The Irish government has invested vast sums of money in educating its doctors through medical school. Upon graduating the fledgling medics are equipped with an ability to obtain a medical history from a patient, hypothesize over a probable diagnosis and formulate a management plan. These skills are rarely practiced in the unconnected healthcare system though; the unofficial role of a junior doctor is to perform the laborious and logistic duties of compiling and organizing patient notes, tests and films, something a connected health system would achieve in the blink of an eye.
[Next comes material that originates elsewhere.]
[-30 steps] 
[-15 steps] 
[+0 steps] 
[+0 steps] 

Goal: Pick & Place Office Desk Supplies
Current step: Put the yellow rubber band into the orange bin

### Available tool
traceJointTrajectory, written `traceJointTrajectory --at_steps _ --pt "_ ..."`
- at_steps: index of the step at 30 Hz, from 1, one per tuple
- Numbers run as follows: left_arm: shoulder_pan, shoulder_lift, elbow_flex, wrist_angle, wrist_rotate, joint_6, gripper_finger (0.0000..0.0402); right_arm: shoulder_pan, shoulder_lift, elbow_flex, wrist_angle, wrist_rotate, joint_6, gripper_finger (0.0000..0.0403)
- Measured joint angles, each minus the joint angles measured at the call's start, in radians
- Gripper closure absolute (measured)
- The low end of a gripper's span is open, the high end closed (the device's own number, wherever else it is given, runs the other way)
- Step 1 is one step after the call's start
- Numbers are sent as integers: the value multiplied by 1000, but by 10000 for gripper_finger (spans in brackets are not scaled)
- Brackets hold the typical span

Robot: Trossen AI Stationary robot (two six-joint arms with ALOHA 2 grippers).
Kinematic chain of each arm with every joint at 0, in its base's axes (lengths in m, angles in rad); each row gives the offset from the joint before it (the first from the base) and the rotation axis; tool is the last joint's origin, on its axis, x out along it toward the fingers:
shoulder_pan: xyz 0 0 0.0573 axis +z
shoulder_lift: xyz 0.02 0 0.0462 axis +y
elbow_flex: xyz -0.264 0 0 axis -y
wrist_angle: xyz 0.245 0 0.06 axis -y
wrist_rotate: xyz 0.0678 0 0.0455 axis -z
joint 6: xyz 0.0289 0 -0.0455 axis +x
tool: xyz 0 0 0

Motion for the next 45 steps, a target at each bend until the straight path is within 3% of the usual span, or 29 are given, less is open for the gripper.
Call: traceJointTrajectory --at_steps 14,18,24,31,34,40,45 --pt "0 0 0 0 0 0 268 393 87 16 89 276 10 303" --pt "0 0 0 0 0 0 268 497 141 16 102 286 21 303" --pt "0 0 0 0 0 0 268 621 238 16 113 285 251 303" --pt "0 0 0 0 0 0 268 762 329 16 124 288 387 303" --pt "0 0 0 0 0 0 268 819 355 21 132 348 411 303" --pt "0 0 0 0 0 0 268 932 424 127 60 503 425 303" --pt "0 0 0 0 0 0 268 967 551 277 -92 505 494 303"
Given the constraints of the current austerity measures enforced the government, Mary Harney, the Minister for Health, is working within a limited healthcare budget. She has highlighted the excessive overtime situation experienced by the junior doctor as a key target of austerity measures. In current practices, it is highly impracticable for junior doctors to work within the confines of a 39 hour work week, due to reasons alluded to above. Having spoken to a number of junior doctors across the system, for those which incorporate PACS, junior doctor overtime is currently being reduced. Nationwide implementation of PACS, RIS and PAS will greatly improve efficiency in the healthcare systems and result in a decrease in the overtime experience by junior doctors.
Positive signs in this area have been seen recently. The HSE NIMIS (National Integrated Medical Imaging System) project is investing over €40m in providing state of the art electronic radiology systems for 35 Irish hospitals. NIMIS will make Ireland’s radiological services ‘filmless’ and enable secure and rapid movement of patient image data throughout the health service. This new imaging system will allow doctors to electronically view their patient’s diagnostic images, such as X-Rays and CT Scans, quickly and easily. The rapid access and availability of patient’s records to health professionals is a significant step for patient safety. NIMIS will be installed in 35 hospitals within a three year period starting from 2010.
From a job seeker’s point of view, this is just as exciting an area to look for progression. There are three main routes of entry; IT, scientific and clinical. From a scientific point-of-view areas such as LIMS (Laboratory Information Management Systems) and Computer System Validation in the life sciences can be of interest to companies providing connected health solutions. From a clinical perspective, technical radiographers are often attractive as potential candidates, especially on the client-facing side of the business. Their technical expertise and practical experience of the healthcare system ideally places them in a situation to act as trainer, mentor and mediator between the implementation team and the Client (hospital or healthcare institution).
As more public investment is necessarily allotted to this area, opportunities will exist for both professionals and companies to flourish, especially for those who have the necessary skills in the underlying areas of IT, medical devices and diagnostic radiography. Challenges exists though, particularly in the context of current policies in healthcare management, highlighted in the Connected Health Report by BioBusiness Ltd. Reform of management structures and policies are an essential prerequisite to the implementation of large scale connected health projects within Ireland leading to more efficient, more effective, more advanced and ultimately safer patient care.